Stephen Byers, the school standards minister, said that pounds 350,000 of public money would be spent on the schemes, which will bring 11,000 pupils from private and state schools together to learn subjects ranging from cricket to maths.

In a speech last November Mr Byers announced that ministers were abandoning Labour's traditional hostility to private schools. He offered them a new partnership in the crusade to raise standards. The party's manifesto before the last election spoke of the need to end "apartheid" between state and fee-paying schools.

Mr Byers insists that independent schools can learn from state schools as well as vice versa, particularly in areas such as new technology and the assessment of new pupils. He said that the Government's original offer of pounds 250,000 had been increased by pounds 100,000 after nearly 300 applications to take part in the scheme were received.

The Sutton Trust, which aims to provide educational opportunities for pupils from less-privileged backgrounds, is also spending pounds 250,000 on the scheme.

In Wakefield, Queen Elizabeth Grammar School and Wakefield High School for Girls - both fee-paying - and three state secondary schools will offer able pupils extra classes, workshops and lectures and try to encourage more pupils to apply for Oxbridge. A few state sixth-formers sitting Oxbridge entrance may have some extra lessons in independent schools but there is no question of state pupils switching to a fee-paying school to be coached for Oxbridge. That, according to John McLeod, chief education officer for Wakefield metropolitan district council, which is co-ordinating the project, would be against the whole ethos of the scheme.

"Our project is based on total sharing and on the realisation that there are particular strengths in each school," he said.

In London, Highgate and Channing schools, both private, will run a Saturday- morning scheme for able mathematicians with Gladesmore Community School in Haringey. Westminster School will offer help in maths for pupils and teachers at a nearby state secondary, the Grey Coat Hospital. Pupils from Merchant Taylors', an independent school, will help children at Greenfields primary in Hertfordshire with information technology.

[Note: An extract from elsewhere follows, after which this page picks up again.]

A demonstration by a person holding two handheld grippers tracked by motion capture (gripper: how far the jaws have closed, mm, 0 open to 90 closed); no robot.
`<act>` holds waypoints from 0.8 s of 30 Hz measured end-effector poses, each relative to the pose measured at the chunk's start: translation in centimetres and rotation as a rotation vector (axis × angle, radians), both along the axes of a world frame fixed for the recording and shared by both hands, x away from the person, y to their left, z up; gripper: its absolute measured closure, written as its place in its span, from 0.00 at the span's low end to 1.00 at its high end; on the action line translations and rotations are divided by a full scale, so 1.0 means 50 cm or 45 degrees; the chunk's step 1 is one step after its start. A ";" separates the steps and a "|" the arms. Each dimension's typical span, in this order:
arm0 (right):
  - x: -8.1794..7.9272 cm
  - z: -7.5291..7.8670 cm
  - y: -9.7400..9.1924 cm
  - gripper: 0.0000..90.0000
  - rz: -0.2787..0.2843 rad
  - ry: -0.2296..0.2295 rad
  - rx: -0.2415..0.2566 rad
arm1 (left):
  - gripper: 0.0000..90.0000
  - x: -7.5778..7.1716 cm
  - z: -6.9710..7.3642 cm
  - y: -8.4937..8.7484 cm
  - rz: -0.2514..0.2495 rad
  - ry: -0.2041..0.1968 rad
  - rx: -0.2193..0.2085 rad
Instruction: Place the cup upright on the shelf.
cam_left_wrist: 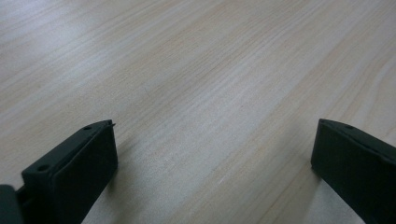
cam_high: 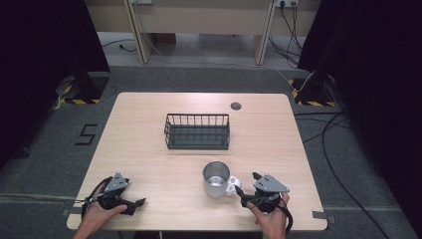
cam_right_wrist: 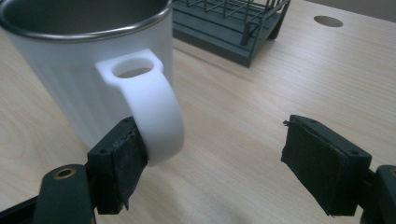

Cricket coaching will also be on offer for the primary pupils. Girls from Manchester High School will help pupils from Medlock primary school with literacy at a homework club and staff from each school will teach in the other. Pupils and teachers from Bolton School (Girls) will work together with Daisy Hill (St James') primary school on a project which includes science, maths, geography and IT.

Mr Byers said that the scheme would bury old prejudices: "Old divisions have to be put to one side if we are serious about learning from what works well. Our commitment to raising standards is paramount. Independent and state schools have much to learn from each other. In the past there has been co-operation but rarely in the area of academic work."

Peter Lampl, chairman of the Sutton Trust, said it was considering funding a number of other schemes that had been submitted.